NOT WANTED), trotz der damit verbundenen Strapazen und Gefahren für Leib und Leben, den
einzigen Weg dar, ihrem Traum von einem besseren Leben als Asylsuchender, Illegaler und/
oder Billigarbeitskraft in Europa, Amerika oder anderen Staaten dieser Welt ein Stück näher zu
kommen (Installation BOOT mit Zeichnung VORSICHT! DIE NEGER KOMMEN; Video der
Theateraufführung in Rabat/Marokko).
Dabei hat es in der jüngeren Vergangenheit nicht an hoffnungsvollen Ansätzen gefehlt,
durch Reformen die Lebenssituation der Menschen in Afrika, Asien und Südamerika zu verbessern.

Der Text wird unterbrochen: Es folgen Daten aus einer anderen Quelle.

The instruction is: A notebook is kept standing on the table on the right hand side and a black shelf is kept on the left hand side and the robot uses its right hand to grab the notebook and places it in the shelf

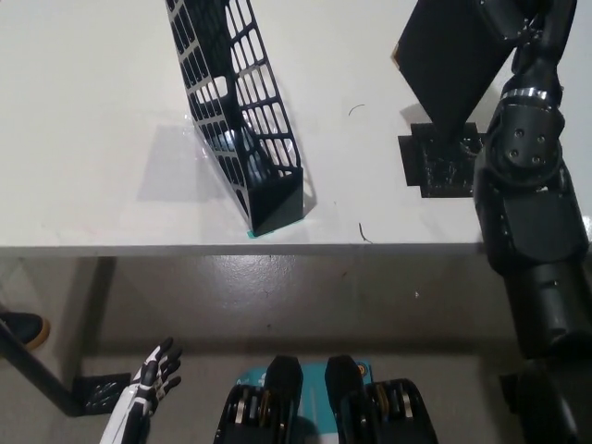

Rohstoff, Markt- und Sicherheitsinteressen haben auf westlicher Seite aber zu allen Zeiten
über den ernsthaften Willen gesiegt, Freiheit, Demokratie und Menschenrechte in die Welt hinauszutragen
(Mischtechnik auf Leinwand U.S. FLAG). Der Preis dieser Politik waren Verträge
mit Despoten (Mischtechnik auf Leinwand MENSCH. NOT WANTED), für die der Westen
heute bei den Menschen im besten Fall den Preis mangelnder Glaubwürdigkeit zahlt. Tunesien,
Ägypten und Libyen sind hierfür nur die aktuellsten Beispiele. Leider spielt die Jahrzehnte währende
Außenpolitik der Demontage des westlichen Wertekanons aber auch den Kräften in die
Hände, die tendenziell fundamentalistische, autokratische Systeme als Ausweg propagieren
(Mischtechnik auf Leinwand MUSLIMA).

Video
Abgeschlossen wird die Ausstellung MENSCH. NOT WANTED durch ein Video, das mir
2010 in Rabat/Marokko von einem Migranten übergeben wurde. Ich versprach ihm damals,
das Video in einer Ausstellung zu dem Thema zu zeigen. Dieses Versprechen möchte ich in der
Ausstellung MENSCH. NOT WANTED nunmehr einlösen.
Das Video erzählt die tausendfach erlebte Geschichte der Flucht und Migration am Beispiel
einer Gruppe von Flüchtlingen sowie Migranten und Migrantinnen, die sich auf den Weg nach
Europa machen. Geschrieben von Flüchtlingen und Migranten, wurde dieses Theaterstück in
der evangelischen Kirche in Rabat/Marokko von Flüchtlingen und Migranten aufgeführt. Es
handelt sich also um ein authentisches Stück, das von Hoffnung, dem Geschäft mit der Hoffnung,
von Schleppern, Vergewaltigern und dem Tod erzählt.
Obwohl eher Tragödie denn Komödie, sind dennoch einige Passagen »zum Schreien komisch
« und stecken voller Humor. Vielleicht erzählt uns dies am Schluss doch noch etwas über
diese Menschen, die sich irgendwann und irgendwo nur für den Preis der Hoffnung auf ein
besseres Leben dazu entschließen, sich auf eine lange und gefährliche Reise zu begeben.